### Activity
Locate the string "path" throughout the material and copy every line in which it occurs.
* * * *
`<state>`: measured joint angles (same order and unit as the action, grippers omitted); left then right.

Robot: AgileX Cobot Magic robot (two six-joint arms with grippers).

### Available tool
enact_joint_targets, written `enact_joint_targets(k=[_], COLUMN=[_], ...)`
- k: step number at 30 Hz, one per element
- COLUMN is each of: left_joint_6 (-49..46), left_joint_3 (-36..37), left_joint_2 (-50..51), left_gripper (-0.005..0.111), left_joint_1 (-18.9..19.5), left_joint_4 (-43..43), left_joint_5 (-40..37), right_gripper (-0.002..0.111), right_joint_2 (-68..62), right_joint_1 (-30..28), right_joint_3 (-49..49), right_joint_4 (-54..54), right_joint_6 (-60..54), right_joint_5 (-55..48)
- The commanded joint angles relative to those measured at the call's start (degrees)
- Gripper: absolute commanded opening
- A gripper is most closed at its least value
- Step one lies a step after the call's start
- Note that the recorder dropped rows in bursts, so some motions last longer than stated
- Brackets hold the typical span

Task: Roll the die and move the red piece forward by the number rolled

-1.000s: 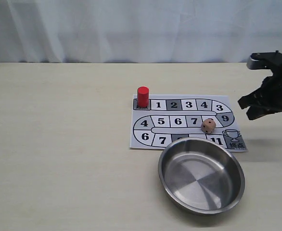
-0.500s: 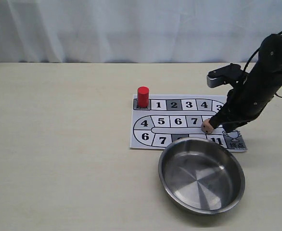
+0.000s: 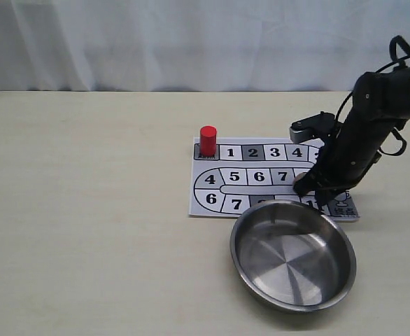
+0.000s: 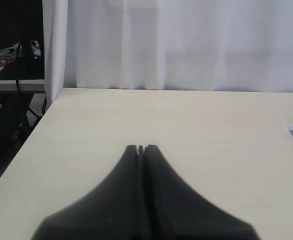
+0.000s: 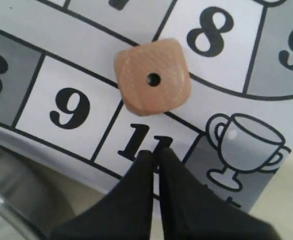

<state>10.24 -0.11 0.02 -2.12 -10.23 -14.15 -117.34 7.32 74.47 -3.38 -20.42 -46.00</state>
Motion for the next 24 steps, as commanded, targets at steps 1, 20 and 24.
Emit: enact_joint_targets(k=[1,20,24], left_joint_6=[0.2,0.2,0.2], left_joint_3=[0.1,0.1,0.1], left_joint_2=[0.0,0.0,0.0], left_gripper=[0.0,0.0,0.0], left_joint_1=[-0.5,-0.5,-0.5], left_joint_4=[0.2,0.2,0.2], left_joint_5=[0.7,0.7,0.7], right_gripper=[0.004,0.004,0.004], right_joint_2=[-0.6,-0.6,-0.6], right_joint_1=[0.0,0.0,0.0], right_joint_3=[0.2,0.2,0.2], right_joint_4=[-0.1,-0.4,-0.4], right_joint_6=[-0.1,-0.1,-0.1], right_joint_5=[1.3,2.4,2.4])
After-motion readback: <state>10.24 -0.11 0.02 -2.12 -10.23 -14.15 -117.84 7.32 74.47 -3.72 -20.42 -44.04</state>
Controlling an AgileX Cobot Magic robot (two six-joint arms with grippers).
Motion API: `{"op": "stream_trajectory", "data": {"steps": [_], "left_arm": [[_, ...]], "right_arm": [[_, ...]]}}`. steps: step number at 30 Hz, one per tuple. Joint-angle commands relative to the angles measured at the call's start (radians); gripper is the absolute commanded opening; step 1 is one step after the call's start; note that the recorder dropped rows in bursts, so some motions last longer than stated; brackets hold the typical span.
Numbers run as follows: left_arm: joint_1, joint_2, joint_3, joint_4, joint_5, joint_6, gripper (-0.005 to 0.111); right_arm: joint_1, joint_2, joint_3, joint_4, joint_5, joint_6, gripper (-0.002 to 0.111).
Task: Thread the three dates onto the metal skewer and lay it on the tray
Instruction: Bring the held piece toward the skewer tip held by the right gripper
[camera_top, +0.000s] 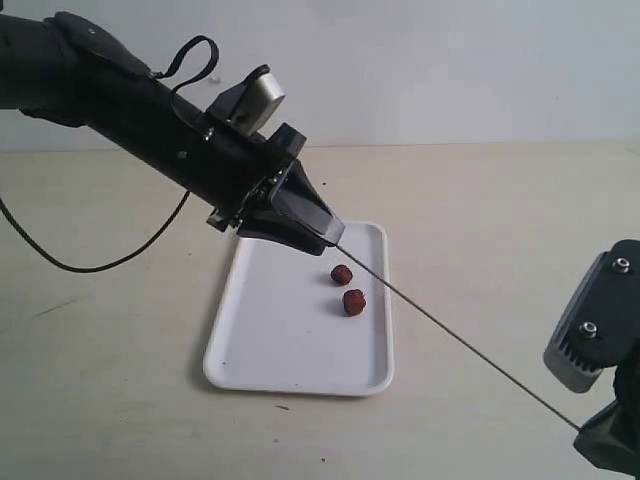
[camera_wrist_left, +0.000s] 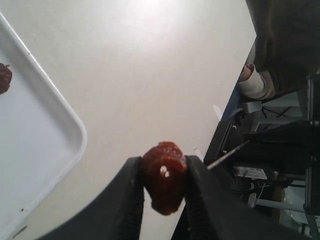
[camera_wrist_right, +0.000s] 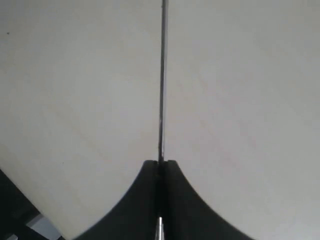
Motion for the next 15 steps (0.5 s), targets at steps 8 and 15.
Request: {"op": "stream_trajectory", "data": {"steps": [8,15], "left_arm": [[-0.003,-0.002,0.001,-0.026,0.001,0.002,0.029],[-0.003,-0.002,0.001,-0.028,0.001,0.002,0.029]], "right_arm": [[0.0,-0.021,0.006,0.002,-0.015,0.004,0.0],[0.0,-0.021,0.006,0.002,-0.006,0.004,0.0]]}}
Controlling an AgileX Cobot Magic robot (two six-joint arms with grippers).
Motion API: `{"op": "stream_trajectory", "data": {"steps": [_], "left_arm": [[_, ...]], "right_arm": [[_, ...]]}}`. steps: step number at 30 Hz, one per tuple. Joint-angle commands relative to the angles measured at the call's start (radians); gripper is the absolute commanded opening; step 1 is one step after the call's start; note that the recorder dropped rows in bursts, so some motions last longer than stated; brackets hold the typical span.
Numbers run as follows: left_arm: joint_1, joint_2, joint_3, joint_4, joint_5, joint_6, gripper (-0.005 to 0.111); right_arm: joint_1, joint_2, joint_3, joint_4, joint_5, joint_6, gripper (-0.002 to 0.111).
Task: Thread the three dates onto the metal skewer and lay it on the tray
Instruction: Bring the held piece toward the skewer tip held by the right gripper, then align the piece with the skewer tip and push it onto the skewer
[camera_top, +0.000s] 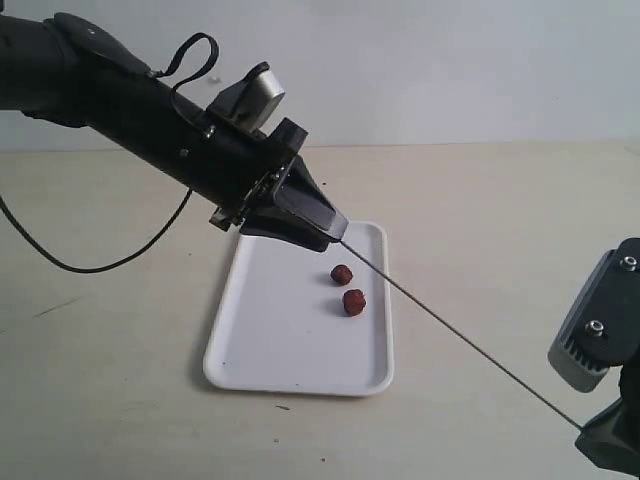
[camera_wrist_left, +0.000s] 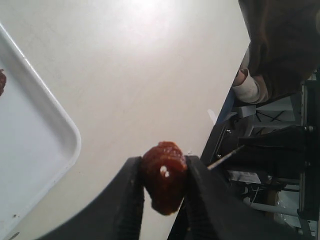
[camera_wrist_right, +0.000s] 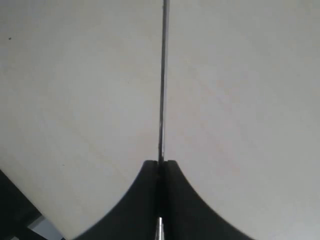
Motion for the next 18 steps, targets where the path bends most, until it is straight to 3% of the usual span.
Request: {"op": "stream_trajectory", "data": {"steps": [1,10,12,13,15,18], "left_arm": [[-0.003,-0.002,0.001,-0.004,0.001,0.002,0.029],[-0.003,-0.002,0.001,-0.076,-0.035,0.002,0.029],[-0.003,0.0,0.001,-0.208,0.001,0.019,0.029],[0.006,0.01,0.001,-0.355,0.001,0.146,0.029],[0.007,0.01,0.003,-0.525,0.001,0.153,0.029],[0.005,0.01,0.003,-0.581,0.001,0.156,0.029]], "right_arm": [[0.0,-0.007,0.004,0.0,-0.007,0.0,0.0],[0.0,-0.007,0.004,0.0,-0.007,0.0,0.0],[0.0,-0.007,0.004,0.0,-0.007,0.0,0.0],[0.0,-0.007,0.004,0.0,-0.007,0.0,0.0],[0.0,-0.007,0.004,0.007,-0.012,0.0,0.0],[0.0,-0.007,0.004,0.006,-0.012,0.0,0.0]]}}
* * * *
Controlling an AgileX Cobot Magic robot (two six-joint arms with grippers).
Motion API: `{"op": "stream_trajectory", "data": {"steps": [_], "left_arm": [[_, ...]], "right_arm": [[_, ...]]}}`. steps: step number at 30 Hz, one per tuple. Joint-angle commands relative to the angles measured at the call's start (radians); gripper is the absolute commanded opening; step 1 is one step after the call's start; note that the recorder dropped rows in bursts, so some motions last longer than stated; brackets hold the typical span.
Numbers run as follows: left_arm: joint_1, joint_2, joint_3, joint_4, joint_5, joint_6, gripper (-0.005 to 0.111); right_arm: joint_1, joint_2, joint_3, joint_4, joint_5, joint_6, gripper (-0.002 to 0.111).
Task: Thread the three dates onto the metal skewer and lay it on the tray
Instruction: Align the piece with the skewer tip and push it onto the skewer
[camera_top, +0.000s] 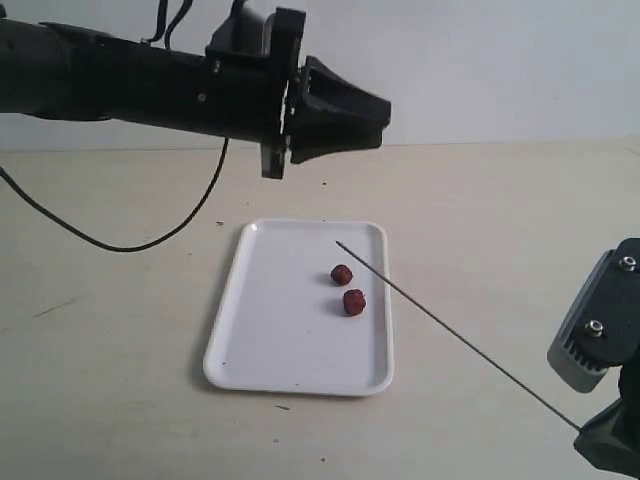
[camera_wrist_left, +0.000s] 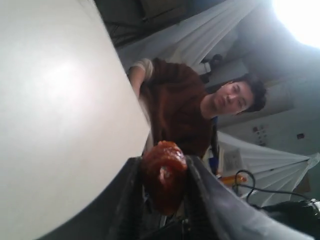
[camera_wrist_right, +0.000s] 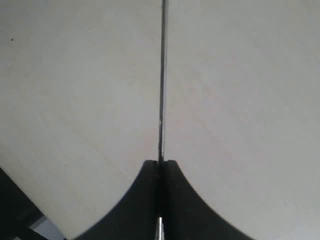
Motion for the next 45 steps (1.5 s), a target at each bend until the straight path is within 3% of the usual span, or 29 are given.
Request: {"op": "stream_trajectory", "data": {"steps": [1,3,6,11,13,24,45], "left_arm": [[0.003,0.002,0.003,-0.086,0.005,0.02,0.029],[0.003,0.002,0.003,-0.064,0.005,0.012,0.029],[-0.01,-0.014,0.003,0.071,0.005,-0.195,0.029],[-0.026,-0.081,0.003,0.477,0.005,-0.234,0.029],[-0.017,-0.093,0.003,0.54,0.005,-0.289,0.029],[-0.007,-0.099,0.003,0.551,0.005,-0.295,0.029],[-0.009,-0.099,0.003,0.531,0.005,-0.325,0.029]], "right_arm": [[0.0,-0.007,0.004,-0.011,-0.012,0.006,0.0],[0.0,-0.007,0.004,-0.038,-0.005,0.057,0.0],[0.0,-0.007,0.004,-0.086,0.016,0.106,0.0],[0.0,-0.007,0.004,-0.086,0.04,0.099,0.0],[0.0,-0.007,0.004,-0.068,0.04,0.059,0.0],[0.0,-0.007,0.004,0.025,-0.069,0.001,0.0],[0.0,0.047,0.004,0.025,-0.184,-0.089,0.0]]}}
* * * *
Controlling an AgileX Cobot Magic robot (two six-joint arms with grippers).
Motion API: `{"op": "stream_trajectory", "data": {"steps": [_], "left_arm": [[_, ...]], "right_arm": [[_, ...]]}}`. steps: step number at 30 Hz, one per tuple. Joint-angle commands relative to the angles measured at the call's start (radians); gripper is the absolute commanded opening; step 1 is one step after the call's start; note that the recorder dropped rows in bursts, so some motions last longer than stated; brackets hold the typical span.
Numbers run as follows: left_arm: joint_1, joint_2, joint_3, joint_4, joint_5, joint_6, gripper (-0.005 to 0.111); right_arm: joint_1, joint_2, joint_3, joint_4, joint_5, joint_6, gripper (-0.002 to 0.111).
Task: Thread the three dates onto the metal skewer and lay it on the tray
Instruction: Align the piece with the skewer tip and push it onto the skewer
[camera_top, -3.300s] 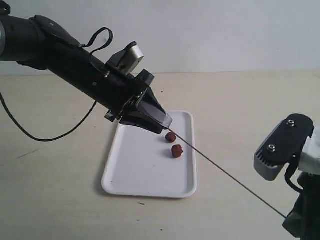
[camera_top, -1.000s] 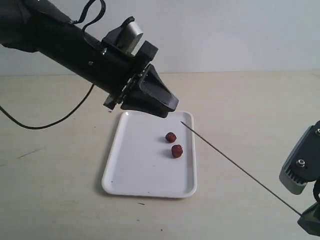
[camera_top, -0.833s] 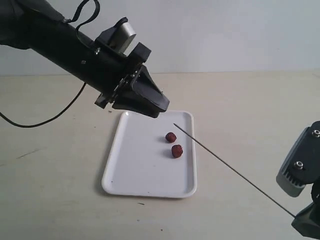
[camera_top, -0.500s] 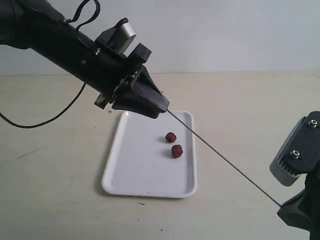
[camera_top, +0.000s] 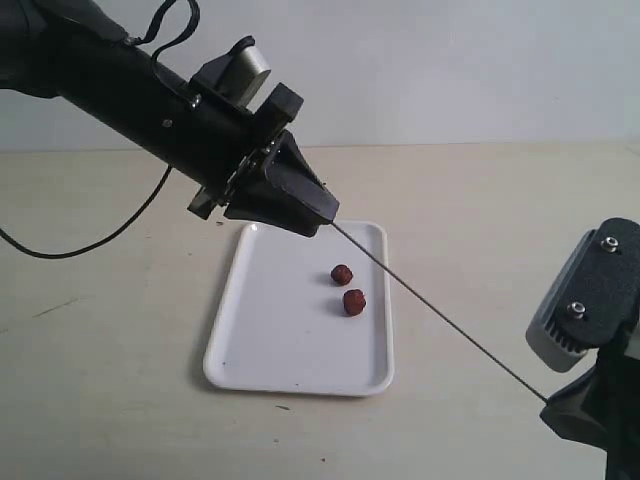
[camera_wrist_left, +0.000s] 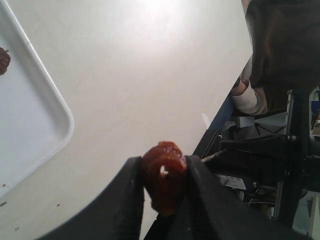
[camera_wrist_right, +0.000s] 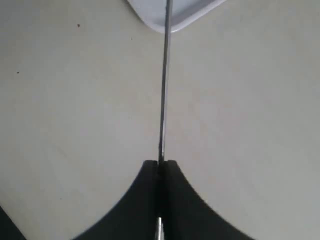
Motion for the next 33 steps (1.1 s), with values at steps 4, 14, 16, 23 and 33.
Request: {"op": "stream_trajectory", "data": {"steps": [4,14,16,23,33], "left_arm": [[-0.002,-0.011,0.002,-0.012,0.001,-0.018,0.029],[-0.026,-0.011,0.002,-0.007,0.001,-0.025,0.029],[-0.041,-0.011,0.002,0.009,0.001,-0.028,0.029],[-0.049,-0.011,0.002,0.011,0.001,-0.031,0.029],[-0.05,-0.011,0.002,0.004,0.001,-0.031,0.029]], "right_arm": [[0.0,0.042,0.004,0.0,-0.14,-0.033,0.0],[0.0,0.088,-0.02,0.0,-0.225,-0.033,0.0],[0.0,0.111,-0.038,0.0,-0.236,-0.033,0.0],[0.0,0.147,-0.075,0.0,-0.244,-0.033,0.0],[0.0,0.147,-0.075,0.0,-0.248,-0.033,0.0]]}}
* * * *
### Result of the exercise
Motion for the next 18 steps, targets where the path bends most, until it is straight to 3% of the usual span.
Motion for the next 45 steps (1.5 s), a target at each bend until the straight path is within 3% of the usual span, or 29 are given.

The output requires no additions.